▸ **Work order**
Show every line of the material that follows in which the word "plate" occurs.

▸ **Material provided**
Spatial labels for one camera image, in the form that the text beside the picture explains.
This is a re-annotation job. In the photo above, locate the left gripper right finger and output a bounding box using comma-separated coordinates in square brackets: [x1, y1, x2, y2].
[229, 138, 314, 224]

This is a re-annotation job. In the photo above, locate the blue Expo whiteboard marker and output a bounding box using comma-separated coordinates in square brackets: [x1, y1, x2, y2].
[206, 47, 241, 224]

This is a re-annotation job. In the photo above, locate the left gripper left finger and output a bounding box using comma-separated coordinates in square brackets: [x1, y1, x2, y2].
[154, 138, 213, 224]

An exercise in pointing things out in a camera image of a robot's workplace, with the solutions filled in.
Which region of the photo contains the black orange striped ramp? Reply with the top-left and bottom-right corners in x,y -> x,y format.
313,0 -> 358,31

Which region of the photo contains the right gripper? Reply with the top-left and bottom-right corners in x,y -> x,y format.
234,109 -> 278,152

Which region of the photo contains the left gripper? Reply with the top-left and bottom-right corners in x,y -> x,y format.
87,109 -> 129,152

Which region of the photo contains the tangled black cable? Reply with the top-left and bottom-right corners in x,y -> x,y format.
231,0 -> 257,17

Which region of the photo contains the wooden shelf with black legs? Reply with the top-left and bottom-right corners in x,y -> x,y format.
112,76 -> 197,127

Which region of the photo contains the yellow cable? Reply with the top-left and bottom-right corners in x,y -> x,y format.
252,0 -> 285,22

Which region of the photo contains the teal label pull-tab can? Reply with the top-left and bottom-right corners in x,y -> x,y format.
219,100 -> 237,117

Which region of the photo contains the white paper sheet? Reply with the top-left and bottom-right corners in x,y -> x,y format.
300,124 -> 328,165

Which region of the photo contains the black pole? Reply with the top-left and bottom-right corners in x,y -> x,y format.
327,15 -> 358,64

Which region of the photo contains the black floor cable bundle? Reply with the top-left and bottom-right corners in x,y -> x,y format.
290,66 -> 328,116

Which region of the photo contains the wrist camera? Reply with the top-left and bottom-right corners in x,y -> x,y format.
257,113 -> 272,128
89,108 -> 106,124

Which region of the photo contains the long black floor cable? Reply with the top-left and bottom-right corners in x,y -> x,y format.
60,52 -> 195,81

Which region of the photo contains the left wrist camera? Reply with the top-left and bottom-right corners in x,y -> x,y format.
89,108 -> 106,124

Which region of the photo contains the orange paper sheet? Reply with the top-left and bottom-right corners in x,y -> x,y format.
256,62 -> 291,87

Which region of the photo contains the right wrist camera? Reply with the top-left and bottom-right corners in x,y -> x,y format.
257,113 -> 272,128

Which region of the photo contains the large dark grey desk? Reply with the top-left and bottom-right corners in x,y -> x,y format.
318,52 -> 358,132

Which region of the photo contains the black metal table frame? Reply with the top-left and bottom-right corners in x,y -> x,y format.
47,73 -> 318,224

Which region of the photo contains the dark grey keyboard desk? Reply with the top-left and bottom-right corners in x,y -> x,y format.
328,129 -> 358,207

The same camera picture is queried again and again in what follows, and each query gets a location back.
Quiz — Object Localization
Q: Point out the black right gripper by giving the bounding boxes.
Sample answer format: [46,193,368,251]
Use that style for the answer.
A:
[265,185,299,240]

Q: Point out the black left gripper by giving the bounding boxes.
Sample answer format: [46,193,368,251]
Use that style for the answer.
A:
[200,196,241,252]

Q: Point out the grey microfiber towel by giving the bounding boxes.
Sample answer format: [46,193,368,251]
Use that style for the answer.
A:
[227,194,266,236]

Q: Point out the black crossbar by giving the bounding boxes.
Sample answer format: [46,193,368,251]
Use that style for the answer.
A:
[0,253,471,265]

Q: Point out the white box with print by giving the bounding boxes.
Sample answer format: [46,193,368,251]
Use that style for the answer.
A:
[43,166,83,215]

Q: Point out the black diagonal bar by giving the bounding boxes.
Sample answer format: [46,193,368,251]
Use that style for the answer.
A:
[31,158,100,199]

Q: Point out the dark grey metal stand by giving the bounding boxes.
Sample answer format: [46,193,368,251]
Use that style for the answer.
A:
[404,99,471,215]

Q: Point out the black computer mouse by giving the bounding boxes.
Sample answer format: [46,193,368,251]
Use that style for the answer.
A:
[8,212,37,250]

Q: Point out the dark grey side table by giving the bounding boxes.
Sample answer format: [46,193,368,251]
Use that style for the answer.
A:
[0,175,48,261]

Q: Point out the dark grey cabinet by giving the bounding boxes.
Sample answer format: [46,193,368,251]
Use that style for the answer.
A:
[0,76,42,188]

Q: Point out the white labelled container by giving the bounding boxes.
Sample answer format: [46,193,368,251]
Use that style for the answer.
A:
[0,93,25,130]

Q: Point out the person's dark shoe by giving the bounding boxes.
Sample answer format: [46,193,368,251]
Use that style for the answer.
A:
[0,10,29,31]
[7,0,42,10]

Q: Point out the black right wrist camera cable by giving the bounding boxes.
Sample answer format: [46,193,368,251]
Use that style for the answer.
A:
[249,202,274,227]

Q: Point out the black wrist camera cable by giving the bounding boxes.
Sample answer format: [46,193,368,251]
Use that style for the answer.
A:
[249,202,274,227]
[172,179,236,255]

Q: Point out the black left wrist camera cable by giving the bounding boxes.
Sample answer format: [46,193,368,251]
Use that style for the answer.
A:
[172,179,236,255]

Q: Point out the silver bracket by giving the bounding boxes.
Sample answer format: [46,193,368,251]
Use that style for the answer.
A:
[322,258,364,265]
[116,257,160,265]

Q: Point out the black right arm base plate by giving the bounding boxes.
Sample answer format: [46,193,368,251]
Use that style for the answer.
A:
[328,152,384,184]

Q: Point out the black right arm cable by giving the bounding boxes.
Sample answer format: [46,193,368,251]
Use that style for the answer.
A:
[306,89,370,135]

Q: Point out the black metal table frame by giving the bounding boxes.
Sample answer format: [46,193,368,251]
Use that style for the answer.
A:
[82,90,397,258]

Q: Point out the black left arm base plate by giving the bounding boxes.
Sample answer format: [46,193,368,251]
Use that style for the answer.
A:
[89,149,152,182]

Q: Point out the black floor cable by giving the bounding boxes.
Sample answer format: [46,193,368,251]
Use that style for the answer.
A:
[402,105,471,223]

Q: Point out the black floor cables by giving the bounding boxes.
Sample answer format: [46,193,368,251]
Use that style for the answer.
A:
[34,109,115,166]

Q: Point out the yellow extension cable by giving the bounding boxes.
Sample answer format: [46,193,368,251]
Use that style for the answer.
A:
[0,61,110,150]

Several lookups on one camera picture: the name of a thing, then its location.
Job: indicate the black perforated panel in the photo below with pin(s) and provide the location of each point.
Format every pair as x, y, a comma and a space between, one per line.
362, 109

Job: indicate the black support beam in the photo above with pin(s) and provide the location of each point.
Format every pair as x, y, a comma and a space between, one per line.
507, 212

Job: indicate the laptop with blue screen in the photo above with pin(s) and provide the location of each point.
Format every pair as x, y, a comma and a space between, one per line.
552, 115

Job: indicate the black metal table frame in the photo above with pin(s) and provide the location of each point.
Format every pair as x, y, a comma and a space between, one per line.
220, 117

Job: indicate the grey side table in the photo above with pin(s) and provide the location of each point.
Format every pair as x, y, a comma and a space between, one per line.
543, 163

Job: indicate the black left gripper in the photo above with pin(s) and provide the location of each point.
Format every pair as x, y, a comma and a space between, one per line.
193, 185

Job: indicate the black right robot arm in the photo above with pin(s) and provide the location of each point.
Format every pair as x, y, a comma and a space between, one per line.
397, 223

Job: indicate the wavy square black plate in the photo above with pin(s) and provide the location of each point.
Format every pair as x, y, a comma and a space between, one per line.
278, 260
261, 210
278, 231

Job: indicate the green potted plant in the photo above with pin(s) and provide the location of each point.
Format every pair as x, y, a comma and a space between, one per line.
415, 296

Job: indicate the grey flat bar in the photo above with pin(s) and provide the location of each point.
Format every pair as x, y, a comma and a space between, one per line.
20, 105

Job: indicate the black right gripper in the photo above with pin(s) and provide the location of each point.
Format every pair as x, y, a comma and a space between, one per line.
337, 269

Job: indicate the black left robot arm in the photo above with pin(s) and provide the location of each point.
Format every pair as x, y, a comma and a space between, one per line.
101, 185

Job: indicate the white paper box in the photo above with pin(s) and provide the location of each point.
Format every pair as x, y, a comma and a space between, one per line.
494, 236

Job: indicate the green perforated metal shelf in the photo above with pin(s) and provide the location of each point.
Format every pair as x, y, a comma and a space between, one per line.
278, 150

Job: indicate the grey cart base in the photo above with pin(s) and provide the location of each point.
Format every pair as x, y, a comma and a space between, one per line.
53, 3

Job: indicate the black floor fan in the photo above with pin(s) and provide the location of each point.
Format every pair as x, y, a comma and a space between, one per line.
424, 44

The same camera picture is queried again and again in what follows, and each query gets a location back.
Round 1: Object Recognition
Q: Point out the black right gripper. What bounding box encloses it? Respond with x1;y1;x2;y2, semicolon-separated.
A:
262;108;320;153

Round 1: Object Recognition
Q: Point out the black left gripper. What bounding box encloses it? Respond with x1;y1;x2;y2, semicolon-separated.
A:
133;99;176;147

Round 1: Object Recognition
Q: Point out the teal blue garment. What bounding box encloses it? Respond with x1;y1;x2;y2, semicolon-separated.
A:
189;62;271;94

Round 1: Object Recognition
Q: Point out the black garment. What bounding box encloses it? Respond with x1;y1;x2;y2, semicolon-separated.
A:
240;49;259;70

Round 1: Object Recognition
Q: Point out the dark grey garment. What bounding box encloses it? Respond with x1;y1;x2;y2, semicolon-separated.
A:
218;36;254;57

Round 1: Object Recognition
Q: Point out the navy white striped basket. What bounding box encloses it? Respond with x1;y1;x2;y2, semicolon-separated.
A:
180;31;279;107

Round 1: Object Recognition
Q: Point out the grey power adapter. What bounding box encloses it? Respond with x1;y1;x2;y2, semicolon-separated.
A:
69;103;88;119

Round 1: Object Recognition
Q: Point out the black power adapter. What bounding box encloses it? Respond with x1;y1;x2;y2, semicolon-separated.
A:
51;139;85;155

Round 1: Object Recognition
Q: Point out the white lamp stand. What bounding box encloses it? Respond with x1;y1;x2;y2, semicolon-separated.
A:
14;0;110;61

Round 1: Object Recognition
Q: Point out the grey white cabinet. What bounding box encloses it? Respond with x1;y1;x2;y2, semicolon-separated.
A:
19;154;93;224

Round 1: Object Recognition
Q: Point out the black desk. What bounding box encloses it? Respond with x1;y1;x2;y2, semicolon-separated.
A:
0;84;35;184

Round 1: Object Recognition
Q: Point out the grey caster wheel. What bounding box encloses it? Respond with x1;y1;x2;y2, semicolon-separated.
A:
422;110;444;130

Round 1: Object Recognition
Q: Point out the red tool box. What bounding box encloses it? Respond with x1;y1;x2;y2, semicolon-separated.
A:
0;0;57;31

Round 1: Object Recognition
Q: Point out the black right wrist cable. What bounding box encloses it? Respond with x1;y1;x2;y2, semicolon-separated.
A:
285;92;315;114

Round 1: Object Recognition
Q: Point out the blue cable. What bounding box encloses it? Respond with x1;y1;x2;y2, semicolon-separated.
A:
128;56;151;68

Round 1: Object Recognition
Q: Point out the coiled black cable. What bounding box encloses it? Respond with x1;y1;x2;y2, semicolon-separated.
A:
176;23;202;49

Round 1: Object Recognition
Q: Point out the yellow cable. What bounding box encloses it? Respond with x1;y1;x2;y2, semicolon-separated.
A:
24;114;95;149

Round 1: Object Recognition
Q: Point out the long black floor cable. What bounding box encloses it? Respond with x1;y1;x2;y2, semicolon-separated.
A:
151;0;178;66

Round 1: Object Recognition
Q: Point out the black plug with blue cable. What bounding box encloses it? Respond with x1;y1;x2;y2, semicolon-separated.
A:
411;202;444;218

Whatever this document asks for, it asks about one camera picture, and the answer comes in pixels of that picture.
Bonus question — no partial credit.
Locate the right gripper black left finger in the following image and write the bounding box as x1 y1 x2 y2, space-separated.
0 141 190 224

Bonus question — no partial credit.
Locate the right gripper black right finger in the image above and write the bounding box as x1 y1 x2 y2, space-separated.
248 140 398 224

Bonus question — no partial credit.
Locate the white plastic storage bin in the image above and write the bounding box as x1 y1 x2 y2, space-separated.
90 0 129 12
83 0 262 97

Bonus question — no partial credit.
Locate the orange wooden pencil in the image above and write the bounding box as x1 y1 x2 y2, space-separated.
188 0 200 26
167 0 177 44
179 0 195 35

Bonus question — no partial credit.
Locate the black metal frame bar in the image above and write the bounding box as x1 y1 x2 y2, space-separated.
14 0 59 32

▸ **Solution**
Q: Point out the black right arm base plate by giving the bounding boxes.
Q: Point out the black left arm base plate by giving the bounding boxes.
Job: indicate the wavy square black plate in the photo above with pin(s) and provide the location of each point.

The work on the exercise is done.